I should point out that at least female programmers are not subjected to the crap that happens to male ECE (early childhood education) instructors. Many places will say to an applicant's face that, because of potential lawsuits, they will not hire males.

[1] There are actually a lot of facilities that have sliding partitions that allow the number of stalls to be changed between events. I cannot find it right now, but there is a video explaining research done into average time using the stalls - male vs female and percentage of people doing #1 vs #2.


Everyone who rushed in here to say "calm down, dear" in a patronisingly male tone of voice, YOU ARE THE PROBLEM.

Stop being sexist.


How does one type in a patronizingly male tone of voice? I hope you don't mean "calm down, dear" is characteristically male.


Yes, I absolutely do. The concept of women as "emotional" AKA "hysterical" is an old, untrue, patronizing and dismissive stereotype, with a long history of being used to oppress women (sometimes in the most horrific of ways). "Calm down dear" and its close paraphrases are a way of asserting male privilege to ignore a woman's reasoned argument, because she got angry.


"calm down dear" has been said frequently to men, women, and children by both men and women. Also, there is nothing uniquely male about using that phrase in a patronizing tone.


I think she forgot Ada Byron when she said there were no important women in computers this millenium.

EDIT: No "keynoters, the language designers, the authors of seminal texts" in this millenium. And there was Grace Hopper too.

Double edit: Admittedly, anything in 1xxx is technically the "last millenium". My mistake.


Err. Both of them lived and died in the last millennium.


Fair point. I was thinking the last 1000 years as opposed to 1000, 2000, etc. In that state the same could be said about the last century or even the last decade really.


Byron and Hopper lived in the previous millenium...


Barbara Liskov won the Turing award this decade. Cynthia Dwork won the Djikstra prize this decade. Jennifer Chayes is the head of the new Microsoft Research lab in NYC. They're pretty awesome people, but probably not that highly visible outside academia.


In short, it comes down to that she wants more women in the industry. Maybe she seemed a bit lonely among so many men, or maybe something else—I don't know and she didn't tell.

All right. Now what?


People always complain that there aren't enough women in tech fields, yet no one ever complains about there not being enough men in, say, fashion.
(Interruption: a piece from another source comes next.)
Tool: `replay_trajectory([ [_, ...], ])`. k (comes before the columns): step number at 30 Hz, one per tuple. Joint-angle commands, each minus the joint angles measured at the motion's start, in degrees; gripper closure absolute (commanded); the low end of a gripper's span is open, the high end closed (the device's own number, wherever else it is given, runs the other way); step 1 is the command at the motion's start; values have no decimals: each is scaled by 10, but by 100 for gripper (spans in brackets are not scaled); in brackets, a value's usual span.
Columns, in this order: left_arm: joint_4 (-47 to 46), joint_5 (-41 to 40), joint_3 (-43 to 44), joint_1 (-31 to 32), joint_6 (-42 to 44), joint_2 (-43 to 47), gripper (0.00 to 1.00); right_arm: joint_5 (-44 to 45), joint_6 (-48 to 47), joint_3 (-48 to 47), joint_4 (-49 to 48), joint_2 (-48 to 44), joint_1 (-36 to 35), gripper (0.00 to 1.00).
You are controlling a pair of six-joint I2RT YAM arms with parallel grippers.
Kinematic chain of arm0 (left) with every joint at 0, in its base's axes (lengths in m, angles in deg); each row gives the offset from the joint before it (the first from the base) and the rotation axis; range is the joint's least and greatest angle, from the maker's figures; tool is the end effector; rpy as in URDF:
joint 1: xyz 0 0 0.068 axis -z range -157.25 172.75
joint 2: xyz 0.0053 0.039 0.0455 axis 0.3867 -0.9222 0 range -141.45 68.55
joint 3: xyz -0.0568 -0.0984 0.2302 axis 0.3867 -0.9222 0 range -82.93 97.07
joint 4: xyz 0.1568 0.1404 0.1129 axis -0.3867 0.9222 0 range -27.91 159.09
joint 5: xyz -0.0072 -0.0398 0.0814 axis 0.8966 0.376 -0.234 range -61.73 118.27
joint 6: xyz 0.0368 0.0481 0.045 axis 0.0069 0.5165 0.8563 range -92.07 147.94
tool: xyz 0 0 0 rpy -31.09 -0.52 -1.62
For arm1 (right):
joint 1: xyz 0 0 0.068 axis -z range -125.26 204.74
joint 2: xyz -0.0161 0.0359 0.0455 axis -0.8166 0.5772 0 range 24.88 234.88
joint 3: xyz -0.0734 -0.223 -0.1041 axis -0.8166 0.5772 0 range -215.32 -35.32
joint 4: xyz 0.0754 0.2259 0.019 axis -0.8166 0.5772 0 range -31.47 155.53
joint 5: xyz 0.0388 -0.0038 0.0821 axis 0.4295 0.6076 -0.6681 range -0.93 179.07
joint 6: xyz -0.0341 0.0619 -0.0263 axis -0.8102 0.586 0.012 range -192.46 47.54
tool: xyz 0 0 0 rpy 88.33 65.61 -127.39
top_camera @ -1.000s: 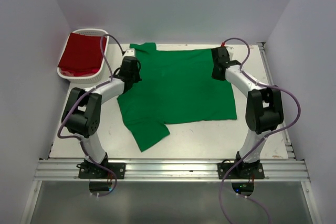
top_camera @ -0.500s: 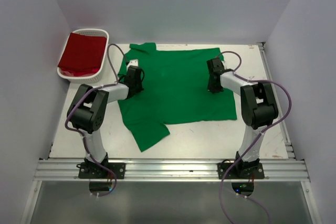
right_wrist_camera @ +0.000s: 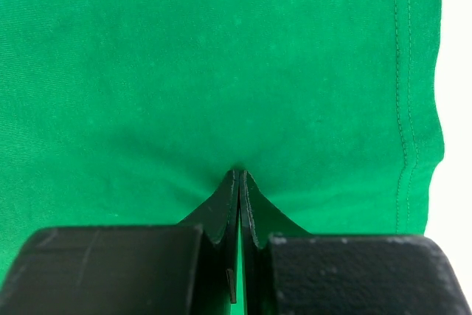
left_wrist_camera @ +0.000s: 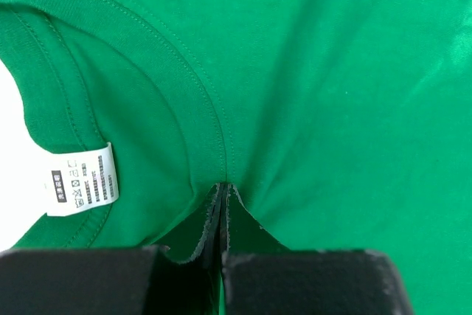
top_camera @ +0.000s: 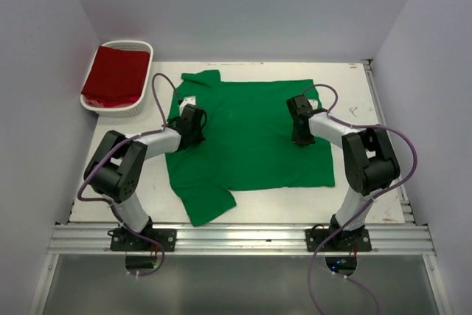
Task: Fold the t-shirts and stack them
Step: Flatten out the tshirt, then grap the side of the flattened tshirt closest away from the robot with both arms
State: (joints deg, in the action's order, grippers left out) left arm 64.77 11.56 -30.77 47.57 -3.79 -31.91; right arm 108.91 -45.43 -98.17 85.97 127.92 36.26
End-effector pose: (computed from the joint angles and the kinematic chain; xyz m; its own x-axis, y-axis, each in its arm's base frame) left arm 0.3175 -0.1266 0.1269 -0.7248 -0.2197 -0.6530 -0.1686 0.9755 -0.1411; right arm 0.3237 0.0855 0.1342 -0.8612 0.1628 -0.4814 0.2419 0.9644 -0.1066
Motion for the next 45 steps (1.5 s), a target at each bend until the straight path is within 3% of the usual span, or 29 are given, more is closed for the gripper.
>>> replay_trajectory([
  [1, 141, 39, -51, 8, -32, 6, 100, 0, 15, 31, 85, -14, -11, 100],
  [7, 167, 49, -93, 20, -48, 27, 100, -8, 33, 51, 118, -39, -19, 100],
  [11, 174, 32, -104, 23, -55, 92, 100, -6, 34, 58, 110, -64, -35, 100],
  [12, 175, 26, -102, 23, -55, 111, 95, -5, 32, 60, 104, -74, -38, 100],
  [14, 181, 10, -95, 28, -54, 171, 77, 2, 30, 60, 95, -108, -47, 87],
  [15, 195, 5, -82, 31, -52, 191, 57, 3, 28, 61, 92, -122, -50, 76],
  [16, 207, 1, -74, 39, -50, 209, 49, 2, 29, 62, 93, -156, -52, 64],
  [17, 220, 1, -66, 44, -47, 237, 43, 0, 29, 62, 97, -172, -56, 46],
  [18, 253, 2, -52, 49, -45, 247, 33, 0, 29, 63, 103, -190, -60, 39],
  [21, 331, 20, -36, 75, -45, 260, 25, 0, 36, 63, 139, -241, -64, 30],
  [24, 381, 47, -50, 128, -72, 262, 23, -2, 43, 72, 173, -272, -74, 27],
  [30, 436, 133, -91, 339, -179, 247, 25, -8, 58, 105, 211, -313, -88, 27],
  [36, 523, 100, -43, 499, -224, 246, 26, -1, 55, 133, 199, -321, -89, 27],
  [45, 576, 127, -81, 569, -216, 263, 29, -2, 52, 136, 190, -300, -89, 27],
])
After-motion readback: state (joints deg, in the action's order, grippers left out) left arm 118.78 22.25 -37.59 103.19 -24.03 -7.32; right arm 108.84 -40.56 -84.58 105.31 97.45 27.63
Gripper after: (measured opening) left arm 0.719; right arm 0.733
I've always found this odd.


I've heard complaints about the lack of men in nursing, education and day care.

In education & day care, the complaint usually centers around the lack of role models for children.

In nursing, it's usually related to the anecdotal observation that male nurses are almost always good nurses.

As for fashion, males seem to be quite prominent already.


How many fashion publications and forums do you read a day?


Two. The consensus among fashion industry veterans seems to be that if a guy wants to work in the fashion industry, he must be gay or at least bisexual.


Or affect being gay. I understand that's quite commonplace.


It's not ok that only 3% of people present liked peanut butter! I'm going to make it my mission to get more people that like peanut butter into conferences.


If she would have just used the "new" men's room nobody would have cared and she wouldn't have had to write this blog post.

People do this all the time if one room is full.


I'm guessing you didn't read the article? It wasn't about the queue (or lack of) it was about the lack of women at these events.


> That day in the Family Restroom I threw a fit. Hurled my water bottle at the wall and screamed, "This is not OK!"

What? I can understand being frustrated but that reaction doesn't seem constructive at all.


It was constructive because she then to do something constructive about it.

Compare and contrast to the story about John Orwant throwing his mug at a wall at a Perl conference - and single handedly inspiring the start of the Perl 6 project.

But then that's ok. He's a guy.


>But then that's ok. He's a guy.

Yeah that was obviously the implication. A guy tossing a fit in the bathroom would be just as randomly nonconstructive.